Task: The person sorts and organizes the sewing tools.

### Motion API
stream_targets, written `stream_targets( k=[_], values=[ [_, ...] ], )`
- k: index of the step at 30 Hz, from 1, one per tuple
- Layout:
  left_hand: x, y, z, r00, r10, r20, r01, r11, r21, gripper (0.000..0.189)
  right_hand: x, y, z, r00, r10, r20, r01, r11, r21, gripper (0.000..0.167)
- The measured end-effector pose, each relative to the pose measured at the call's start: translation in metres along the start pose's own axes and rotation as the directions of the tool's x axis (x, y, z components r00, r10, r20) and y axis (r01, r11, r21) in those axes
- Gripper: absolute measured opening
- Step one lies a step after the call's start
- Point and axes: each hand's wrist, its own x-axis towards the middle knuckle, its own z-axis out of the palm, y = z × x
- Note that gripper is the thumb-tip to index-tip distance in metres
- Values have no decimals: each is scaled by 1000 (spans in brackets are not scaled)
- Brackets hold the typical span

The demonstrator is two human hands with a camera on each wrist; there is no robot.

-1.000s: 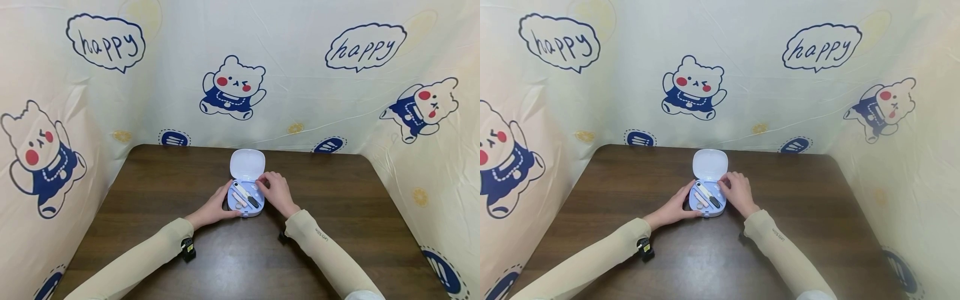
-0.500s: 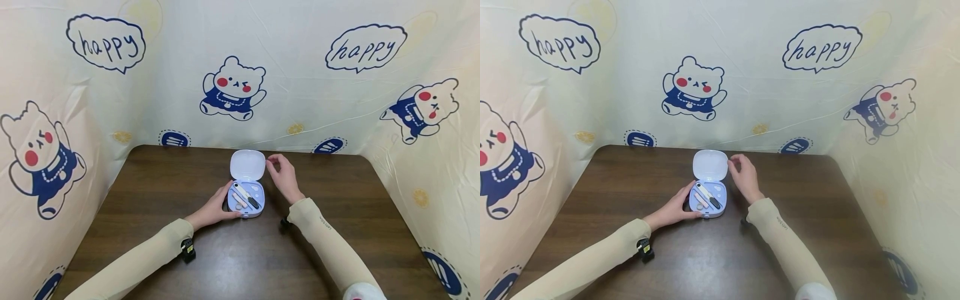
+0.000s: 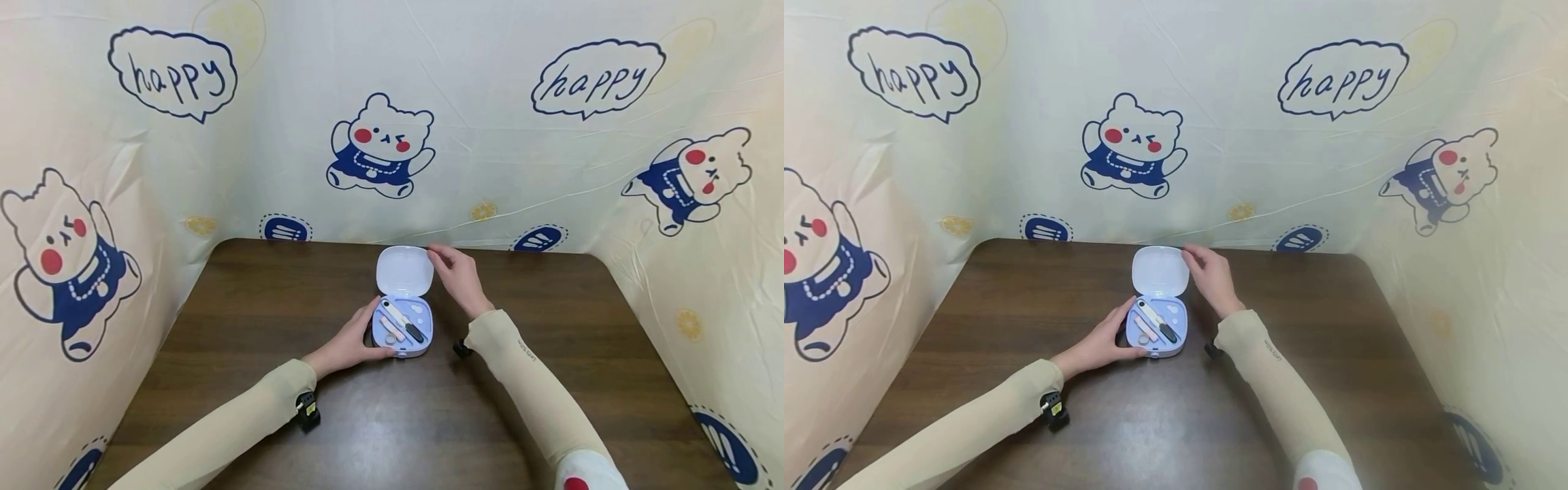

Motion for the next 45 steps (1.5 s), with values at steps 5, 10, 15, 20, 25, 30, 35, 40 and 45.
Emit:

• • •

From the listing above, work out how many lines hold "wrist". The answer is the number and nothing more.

2